Thursday, January 24, 2013

love poem


Poetry

            Poems have a tendency to seem boring and overly long to people who are not used to reading them.  Some poems seem to make no sense whatsoever, having random words scattered over a page in no particular order.  Some poems are happy, some are sad, some are simple, and some are complex.  Usually a poem will evoke some kind of emotional response in the reader, and this could range from disgust to laughter to fear.  “Love,” by Anonymous, is an example of an interesting poem containing flowery phrases that end in irony and evoking laughter by using rhyme and rhythm in an unexpected way.

            When I started reading this poem, I thought it would be the usual type of love poetry. 

“There’s the wonderful love of a beautiful maid

And the love of a staunch true man

And the love of a baby that’s unafraid”

 The poet used figurative language to prompt the reader into imagining the way a beautiful maid and a true man might fall in love.  The comparison of the beautiful maid and the true man is a simile, because they are similar in the way they are described and in the way they are presumed to be capable of love.  I certainly found myself envisioning a couple embracing and I was thinking about what comes next.  Naturally, a baby would follow a couple who are in love, and so the poem went.  After reading those first three lines I thought the poem was nice and pretty and I had a lovely picture in my head. 
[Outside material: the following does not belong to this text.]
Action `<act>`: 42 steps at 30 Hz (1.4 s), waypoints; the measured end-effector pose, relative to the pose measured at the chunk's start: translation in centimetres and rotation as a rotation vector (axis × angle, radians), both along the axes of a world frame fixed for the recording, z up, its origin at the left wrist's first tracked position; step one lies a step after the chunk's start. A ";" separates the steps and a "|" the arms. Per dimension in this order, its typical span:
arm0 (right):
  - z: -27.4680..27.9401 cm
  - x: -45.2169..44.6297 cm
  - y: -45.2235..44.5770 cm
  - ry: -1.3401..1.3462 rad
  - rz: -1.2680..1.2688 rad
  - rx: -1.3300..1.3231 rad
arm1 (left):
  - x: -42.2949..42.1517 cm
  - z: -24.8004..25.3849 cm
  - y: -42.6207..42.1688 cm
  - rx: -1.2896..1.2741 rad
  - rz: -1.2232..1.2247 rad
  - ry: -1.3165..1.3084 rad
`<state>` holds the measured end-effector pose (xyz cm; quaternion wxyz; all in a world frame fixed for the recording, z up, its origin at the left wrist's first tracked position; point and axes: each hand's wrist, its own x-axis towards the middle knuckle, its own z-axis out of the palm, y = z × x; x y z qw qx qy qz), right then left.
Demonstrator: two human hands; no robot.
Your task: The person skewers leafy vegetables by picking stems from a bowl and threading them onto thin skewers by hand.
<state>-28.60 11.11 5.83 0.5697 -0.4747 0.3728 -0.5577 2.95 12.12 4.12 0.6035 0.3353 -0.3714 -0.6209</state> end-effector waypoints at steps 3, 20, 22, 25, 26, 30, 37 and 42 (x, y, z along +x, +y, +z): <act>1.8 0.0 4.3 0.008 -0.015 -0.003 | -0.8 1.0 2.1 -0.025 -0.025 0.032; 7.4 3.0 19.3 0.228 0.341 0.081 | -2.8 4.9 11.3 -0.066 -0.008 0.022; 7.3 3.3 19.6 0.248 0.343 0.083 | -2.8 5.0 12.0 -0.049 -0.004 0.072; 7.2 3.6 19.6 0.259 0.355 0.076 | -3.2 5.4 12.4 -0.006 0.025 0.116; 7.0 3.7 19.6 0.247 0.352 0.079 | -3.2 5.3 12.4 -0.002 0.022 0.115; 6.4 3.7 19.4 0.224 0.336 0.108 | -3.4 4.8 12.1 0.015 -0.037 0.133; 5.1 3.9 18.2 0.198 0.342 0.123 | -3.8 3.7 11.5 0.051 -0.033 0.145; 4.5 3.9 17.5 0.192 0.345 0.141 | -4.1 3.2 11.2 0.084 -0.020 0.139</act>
Of course, when I read the last line I understood the irony.  The poet compares “the most wonderful love” to the love of “one dead drunk for another," which is a metaphor because these two things are not usually thought of together.  My mental image of the handsome couple with a baby was replaced by two dirty, stinking men holding each other up at a bar.  Perhaps these two drunks have similar problems in their lives that they are trying to drink away.  Does one drunk have love for another drunk?  Only in the instant they look into each other’s bleary eyes and recognize a kindred spirit. 

“Love” uses rhymes and rhythm to keep the reader hooked to the very last line.

“But the most wonderful love, the Love of all loves,
            Even greater than the love of Mother
            Is the infinite, tenderest, passionate love
            Of one dead drunk for another”

The rhymes are obvious, and the rhythm is easily figured out.  This would be a great poem to use as a toast in a bar or at a bachelor party.  I believe the whole thing is meant to be a joke, or a trick for the reader.  If I was not laughing at the last line, I would definitely be disappointed in what was promising to be a great love poem.

            Is the theme of this poem love?  It is true that love can be found everywhere and in everything and everyone.  I suppose love can even be found in a dumpy bar between two lost souls.  Maybe the two drunks are looking for love in the bottom of their bottles.  I can only hope they find it.